Updating the raw event itself is what’s known as a transform. New or mutated fields will be generated during transformation. There are many different ways to change an event and the right way to do it is based on the use case. For example, product usage may be measured in GBs but the event data is tabulated in MBs. This can be handled as a transformation on the field that holds the usage data in MBs.
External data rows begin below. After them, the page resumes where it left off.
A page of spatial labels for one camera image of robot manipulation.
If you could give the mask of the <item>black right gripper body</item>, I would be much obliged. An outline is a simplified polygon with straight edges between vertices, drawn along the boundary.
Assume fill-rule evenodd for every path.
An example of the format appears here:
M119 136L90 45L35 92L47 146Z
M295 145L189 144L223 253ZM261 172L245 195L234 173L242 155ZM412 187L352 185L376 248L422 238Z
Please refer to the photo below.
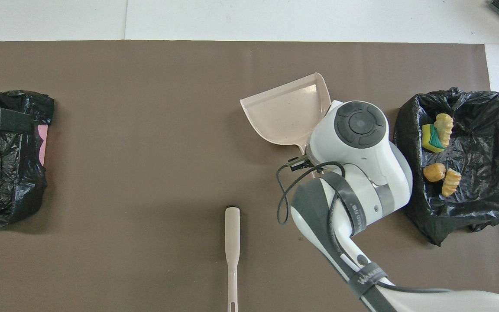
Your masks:
M312 168L313 164L308 155L302 155L288 160L288 167L291 171L297 171L305 168Z

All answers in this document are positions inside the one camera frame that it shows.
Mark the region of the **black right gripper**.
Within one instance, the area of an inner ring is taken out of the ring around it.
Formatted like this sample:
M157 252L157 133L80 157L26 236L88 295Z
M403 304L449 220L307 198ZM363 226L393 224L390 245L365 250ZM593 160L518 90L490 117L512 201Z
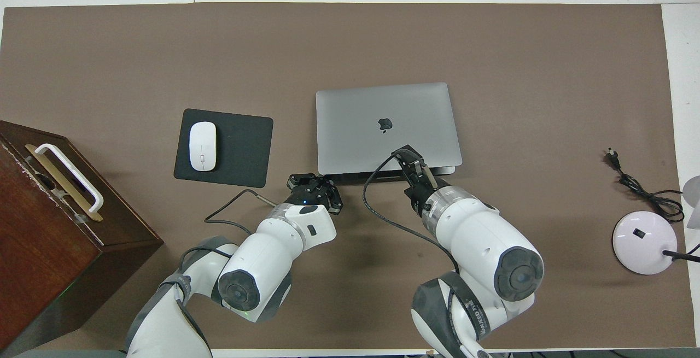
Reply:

Another common transform is to update the customer identifier. During ingestion the durable identifier may not be accessible. So instead of the customers durable key being used a natural key might be used in its place. While querying based off of a natural key is possible, that’s not how bframe is designed. bframe expects the durable key, which could also be the natural key, to be present on each event. In the case that raw events only have a natural key present, the identifier can be updated during event processing.

Editing events

A single malformed event can ruin an otherwise accurate business model. Consequently, obtaining a path to amend events is critical. A direct approach is to manually update a specific row. This is not considered a best practice since metadata around the update and the original event is lost. The recommended path path within bframe is to append an additional event that corrects the first one. This can be accomplished with a completely new event, or by duplicating the transaction_id and using a more recent received_at. Since deduplication occurs during event processing this would take place during the stage of the pipeline.

Classifying events

Based on the contents, an event will be attributed to a specific product. This is denoted by the product_uid field that is joined to the event. In the case that a single event is associated with several products, multiple rows will exist with separate product_uid values. The Wikipedia example has two usage based products with different event names that are associated with each product.

Products

id

name

ptype

event_name

filters

agg_property

created_at

1

Updates

EVENT

update

{}

agg_value

2023-11-01

2

Creates

EVENT

create

{}

agg_value

2023-11-01

Sample processed events

customer_id

transaction_id

properties

metered_at

product_uid

received_at

Kreuz und quer

1714527927.0Gathering-of-overmountain-men-branson-tn1.jpg

{“name”:”update”,”agg_value”:12.0,”category”:”Supported_by_Wikimedia_Deutschland”}

2024-05-01 02:00:00

1

2024-05-01 02:00:00

Helper201

1714525778.0Love_And_Peace_Cultural_Event_(cropped).jpg

{“name”:”create”,”agg_value”:344.0,”category”:”Supported_by_Wikimedia_Deutschland”}

2024-05-01 02:00:00

2

2024-05-01 02:00:00

Out of the box, bframe will match $.properties.name with the event_name column on the products table. This standard functionality is limited, but many use cases only require basic matching. In order to achieve complex classifications filters can be used. The filters field is a JSON object that stores logic on whether or not an event matches the product. Below is an example of a couple filters:

Unnested filters

unnested_filters

{“path”:”$.region”,”_in”:[],”not_in”:[“test-region”],”optional”:true}

{“path”:”$.service”,”_in”:[“sqs”],”not_in”:[],”optional”:false}

There are four different fields that can appear on a single filter. path represents the event property that is to be compared against. The path is expected to be a JSON path expression. _in contains a list of values that the event property must be within. If nothing is in the list it’s ignored. not_in contains a list of values that the event property must not be within. Similarly if nothing is in the list it’s ignored. optional is a boolean flag that determines whether or not the event property must exist. If a filter is marked as optional, when the event property does exist it must also pass the _in and not_in constraints. If the event property does not exist and it’s marked optional the _in and not_in constraints are ignored.

Although there are only a few different filter types this covers most use cases. In the case that it doesn’t, breaking out of the defaults is possible and encouraged. To express a bespoke or unique classification a user defined view can be employed.